Reati tributari, la condotta della ‘testa di legno’ costituisce prova del dolo

La sentenza n.13090/2023 della Corte di Cassazione

In tema di reati tributari, come stabilito dalla Corte di Cassazione (sentenza n.13090/2023), la scelta della ‘testa di legno’ di abdicare ai propri doveri di amministrazione in favore dei gestori occulti dell’impresa può essere valutata, insieme ad altri elementi quale prova del dolo.

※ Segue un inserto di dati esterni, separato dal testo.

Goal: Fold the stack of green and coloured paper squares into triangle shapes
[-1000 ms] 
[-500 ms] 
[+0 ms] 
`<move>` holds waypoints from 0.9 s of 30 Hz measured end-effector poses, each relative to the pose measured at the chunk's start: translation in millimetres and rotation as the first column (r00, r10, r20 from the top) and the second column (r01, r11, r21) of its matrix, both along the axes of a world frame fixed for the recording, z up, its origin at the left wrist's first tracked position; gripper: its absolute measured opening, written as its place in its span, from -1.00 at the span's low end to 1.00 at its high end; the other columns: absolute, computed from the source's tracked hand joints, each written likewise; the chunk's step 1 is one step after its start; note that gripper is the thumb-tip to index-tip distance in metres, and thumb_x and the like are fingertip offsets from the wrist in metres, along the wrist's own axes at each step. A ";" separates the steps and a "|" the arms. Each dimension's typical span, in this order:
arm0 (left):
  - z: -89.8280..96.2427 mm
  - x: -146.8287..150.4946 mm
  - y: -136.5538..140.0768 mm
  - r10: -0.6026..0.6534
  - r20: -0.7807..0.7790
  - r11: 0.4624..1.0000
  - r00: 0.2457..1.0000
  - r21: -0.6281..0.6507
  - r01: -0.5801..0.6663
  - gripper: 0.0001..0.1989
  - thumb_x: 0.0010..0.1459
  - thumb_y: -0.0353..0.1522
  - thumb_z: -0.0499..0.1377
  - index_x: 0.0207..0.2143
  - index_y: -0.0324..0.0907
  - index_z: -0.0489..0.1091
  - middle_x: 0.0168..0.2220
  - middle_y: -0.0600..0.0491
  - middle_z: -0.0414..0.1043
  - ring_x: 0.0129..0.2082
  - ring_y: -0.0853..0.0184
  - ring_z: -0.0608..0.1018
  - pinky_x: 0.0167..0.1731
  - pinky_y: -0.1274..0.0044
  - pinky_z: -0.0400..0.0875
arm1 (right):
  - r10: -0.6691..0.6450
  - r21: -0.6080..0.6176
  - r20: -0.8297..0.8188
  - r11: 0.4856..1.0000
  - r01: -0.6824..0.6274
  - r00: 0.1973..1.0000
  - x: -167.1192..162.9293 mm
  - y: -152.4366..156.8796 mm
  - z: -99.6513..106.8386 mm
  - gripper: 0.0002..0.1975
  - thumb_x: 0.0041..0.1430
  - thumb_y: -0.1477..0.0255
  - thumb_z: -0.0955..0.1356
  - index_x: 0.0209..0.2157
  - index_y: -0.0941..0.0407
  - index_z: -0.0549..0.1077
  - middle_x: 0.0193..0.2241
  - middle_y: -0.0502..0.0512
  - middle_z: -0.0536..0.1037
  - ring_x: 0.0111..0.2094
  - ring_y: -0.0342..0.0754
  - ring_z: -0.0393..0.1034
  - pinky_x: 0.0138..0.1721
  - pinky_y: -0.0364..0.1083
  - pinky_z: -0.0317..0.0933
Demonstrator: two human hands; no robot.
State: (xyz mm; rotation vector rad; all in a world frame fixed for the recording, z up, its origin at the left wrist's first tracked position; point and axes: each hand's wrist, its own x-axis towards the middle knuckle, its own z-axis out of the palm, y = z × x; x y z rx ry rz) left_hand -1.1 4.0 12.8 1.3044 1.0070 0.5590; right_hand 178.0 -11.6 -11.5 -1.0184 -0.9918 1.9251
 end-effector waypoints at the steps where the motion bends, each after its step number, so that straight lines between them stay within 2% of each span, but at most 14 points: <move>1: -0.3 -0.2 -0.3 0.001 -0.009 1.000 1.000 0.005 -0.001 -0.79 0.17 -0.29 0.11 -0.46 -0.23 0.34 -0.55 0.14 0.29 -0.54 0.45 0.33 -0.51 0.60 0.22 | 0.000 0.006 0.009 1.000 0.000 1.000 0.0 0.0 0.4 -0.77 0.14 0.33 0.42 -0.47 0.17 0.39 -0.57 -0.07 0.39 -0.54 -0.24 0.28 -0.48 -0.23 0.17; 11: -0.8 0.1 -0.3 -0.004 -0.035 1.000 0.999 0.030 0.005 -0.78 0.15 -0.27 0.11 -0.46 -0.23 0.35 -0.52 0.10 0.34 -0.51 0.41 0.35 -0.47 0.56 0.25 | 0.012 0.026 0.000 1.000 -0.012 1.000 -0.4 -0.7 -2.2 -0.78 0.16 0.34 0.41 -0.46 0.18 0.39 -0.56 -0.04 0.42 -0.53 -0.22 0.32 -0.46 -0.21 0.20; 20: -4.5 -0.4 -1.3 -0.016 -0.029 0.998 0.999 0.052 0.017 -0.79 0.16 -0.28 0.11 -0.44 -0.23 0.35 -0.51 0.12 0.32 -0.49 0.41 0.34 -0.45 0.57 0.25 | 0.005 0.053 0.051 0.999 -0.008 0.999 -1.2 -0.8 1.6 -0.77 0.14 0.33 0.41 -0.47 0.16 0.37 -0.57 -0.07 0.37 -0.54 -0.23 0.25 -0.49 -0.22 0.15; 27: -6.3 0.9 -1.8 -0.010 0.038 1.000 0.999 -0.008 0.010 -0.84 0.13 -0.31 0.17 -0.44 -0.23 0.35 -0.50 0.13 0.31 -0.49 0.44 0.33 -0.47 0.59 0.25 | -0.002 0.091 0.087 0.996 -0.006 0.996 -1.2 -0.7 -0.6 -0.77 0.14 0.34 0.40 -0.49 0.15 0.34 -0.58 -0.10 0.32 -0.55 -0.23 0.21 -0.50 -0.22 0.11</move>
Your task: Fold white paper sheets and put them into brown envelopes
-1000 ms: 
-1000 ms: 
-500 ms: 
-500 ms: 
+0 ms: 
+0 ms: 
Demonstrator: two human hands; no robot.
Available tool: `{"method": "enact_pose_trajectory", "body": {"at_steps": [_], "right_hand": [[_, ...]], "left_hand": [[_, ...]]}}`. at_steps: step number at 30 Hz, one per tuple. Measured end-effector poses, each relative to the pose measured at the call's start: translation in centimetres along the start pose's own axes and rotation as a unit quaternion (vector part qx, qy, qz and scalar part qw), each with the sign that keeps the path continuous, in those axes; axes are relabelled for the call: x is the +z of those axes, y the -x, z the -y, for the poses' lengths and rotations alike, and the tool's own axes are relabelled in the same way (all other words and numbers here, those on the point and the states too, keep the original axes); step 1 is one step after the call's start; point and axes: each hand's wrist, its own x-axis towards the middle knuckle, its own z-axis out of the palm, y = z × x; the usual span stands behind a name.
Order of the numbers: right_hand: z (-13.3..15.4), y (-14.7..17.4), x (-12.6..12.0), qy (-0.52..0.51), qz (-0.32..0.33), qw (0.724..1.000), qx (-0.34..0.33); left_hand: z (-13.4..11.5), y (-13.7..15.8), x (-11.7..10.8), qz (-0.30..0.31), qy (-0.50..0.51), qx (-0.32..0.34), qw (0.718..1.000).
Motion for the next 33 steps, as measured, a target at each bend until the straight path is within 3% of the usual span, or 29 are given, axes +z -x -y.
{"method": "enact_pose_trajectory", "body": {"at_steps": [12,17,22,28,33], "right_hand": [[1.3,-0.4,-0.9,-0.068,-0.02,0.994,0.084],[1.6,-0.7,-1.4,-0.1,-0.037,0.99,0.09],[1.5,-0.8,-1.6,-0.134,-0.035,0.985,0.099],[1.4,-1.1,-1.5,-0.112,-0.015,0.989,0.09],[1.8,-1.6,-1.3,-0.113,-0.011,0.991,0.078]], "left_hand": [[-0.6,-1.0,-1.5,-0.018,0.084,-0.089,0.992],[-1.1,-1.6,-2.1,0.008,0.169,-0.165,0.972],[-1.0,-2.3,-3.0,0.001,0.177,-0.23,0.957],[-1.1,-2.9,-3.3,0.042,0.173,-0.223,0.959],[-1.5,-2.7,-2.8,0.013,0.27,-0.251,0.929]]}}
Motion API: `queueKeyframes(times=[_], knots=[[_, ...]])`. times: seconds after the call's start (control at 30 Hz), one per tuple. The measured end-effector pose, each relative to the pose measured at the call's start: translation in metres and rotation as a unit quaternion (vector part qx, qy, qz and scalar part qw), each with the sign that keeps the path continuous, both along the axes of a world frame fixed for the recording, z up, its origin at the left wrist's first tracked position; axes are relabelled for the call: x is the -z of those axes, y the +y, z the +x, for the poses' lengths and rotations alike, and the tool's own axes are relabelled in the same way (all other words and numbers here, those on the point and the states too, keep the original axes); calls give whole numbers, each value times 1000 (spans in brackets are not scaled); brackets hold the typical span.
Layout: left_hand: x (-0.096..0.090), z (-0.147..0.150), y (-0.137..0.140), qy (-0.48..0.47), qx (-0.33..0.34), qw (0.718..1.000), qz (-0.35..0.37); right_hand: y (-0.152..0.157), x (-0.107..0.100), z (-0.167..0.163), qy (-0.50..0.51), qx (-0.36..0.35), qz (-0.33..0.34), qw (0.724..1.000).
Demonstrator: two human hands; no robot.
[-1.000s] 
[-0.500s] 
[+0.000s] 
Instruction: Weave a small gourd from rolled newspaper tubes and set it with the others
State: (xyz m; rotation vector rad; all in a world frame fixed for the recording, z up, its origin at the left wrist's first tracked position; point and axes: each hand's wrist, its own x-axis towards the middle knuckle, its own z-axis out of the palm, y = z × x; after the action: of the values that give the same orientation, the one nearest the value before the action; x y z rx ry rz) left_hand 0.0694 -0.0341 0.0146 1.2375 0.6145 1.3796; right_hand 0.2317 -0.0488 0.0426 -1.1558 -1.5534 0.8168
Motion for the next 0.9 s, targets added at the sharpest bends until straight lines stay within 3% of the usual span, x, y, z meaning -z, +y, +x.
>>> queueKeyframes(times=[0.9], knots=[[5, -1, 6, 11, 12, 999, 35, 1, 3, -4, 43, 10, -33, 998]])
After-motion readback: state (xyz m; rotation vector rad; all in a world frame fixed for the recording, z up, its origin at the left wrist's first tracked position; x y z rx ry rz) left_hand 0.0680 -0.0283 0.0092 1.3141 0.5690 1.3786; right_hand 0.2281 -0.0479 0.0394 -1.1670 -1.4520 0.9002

“Gli Ermellini hanno precisato che tale reato, di cui all’art. 5 del D.lgs. n. 74/00 – sottolinea Marco Cuchel, presidente dell’Associazione Nazionale Commercialisti – si consuma alla scadenza del termine stabilito per la presentazione della dichiarazione, momento nel quale deve sussistere il dolo specifico di evasione il quale, a sua volta, presuppone la consapevolezza dell’ammontare delle imposte evase e non dichiarate, mentre non è richiesta la coincidenza tra il soggetto gravato dell’obbligo dichiarativo e quello che ha posto in essere le operazioni imponibili”.

“Per la Suprema Corte, che il ricorrente fosse una mera ‘testa di legno’ – aggiunge Cuchel – è argomento che non risulta affermato con chiarezza nelle sentenze di merito e che, non solo non prova la mancanza del dolo specifico di evasione ma costituisce argomento di prova contrario, posto che la deliberata scelta di abdicare ai propri doveri di amministratore può essere valutata quale prova della consapevolezza di accedere ad un progetto illecito fatto proprio mediante la condotta omissiva”.

Tale consapevolezza è tratta dai Giudici di merito dall’ammontare delle imposte evase, dalla totale mancanza delle scritture contabili e, ovviamente, dalla reiterazione della condotta, omessa per ben due anni consecutivi.